→ YOUR GOAL: Your task is to repeat exactly the lines below between the line holding "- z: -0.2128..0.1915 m" and the line holding "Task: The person", inclusive, and only those.

═════ DATA EXTRACT ═════

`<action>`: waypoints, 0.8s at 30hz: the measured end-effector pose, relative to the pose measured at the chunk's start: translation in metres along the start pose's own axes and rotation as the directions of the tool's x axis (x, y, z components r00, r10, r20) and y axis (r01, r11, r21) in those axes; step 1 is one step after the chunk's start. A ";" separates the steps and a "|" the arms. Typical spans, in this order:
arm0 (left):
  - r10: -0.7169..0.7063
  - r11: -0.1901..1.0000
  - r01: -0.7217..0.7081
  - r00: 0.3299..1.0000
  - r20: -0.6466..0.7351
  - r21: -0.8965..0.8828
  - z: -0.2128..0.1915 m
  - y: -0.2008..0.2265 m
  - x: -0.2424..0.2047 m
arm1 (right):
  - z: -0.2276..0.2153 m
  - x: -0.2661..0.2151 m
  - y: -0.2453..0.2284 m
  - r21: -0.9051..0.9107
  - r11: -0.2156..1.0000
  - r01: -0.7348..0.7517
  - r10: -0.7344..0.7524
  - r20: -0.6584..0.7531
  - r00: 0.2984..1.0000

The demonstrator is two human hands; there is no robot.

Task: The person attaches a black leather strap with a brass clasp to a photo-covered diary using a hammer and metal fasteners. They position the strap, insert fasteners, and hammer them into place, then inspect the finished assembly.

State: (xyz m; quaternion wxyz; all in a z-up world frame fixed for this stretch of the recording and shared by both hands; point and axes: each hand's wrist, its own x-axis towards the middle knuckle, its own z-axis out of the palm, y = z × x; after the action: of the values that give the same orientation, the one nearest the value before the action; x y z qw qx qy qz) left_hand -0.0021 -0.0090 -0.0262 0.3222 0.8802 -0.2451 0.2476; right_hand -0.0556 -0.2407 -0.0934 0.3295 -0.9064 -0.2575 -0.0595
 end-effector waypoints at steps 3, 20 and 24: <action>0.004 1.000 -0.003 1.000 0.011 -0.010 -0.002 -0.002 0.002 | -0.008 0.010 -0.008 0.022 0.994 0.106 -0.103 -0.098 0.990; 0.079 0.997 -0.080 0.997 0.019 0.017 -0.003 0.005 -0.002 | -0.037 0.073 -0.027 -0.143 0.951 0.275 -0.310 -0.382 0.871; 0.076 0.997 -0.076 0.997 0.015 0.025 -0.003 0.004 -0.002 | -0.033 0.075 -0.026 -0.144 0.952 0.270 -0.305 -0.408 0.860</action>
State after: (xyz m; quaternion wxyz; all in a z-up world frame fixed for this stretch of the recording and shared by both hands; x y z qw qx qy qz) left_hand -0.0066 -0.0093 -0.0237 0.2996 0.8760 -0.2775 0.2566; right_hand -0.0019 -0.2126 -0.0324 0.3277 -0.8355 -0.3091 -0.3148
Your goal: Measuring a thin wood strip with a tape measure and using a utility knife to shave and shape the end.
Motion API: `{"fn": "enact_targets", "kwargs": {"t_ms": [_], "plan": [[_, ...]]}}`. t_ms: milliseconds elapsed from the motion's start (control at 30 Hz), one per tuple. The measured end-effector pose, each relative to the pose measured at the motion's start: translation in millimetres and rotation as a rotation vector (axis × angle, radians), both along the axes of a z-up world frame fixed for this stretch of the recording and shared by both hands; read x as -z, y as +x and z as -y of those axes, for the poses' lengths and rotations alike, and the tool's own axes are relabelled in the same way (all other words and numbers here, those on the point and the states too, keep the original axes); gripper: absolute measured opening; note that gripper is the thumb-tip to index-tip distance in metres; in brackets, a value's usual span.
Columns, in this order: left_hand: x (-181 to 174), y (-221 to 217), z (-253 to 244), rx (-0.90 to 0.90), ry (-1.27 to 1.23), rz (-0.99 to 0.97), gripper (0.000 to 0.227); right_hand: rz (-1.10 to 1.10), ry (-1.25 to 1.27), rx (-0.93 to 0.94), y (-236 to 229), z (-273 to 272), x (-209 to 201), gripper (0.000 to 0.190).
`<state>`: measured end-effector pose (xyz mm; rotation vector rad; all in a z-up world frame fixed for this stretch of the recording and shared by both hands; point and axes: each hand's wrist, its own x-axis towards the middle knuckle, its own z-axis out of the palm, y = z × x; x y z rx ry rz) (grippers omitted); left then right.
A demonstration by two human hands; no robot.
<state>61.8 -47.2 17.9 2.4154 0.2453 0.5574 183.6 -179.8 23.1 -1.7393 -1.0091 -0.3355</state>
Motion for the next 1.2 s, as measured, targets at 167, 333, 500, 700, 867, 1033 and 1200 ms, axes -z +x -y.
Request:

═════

→ RESULT OF THIS TASK:
  - z: -0.2128..0.1915 m
  - y: -0.2008..0.2265 m
  - x: -0.2424..0.2047 m
arm1 (right):
  - z: -0.2276..0.2153 m
  - x: -0.2661..0.2151 m
  - y: -0.2453..0.2284 m
  - r21: -0.9051..0.9107
  - r11: -0.2156..1.0000
  - r01: -0.7348..0.7517
  - r10: -0.7344..0.7524
  - r20: -0.6584..0.7531
  - r00: 0.2984..1.0000

The demonstrator is two human hands; there is no robot.

Task: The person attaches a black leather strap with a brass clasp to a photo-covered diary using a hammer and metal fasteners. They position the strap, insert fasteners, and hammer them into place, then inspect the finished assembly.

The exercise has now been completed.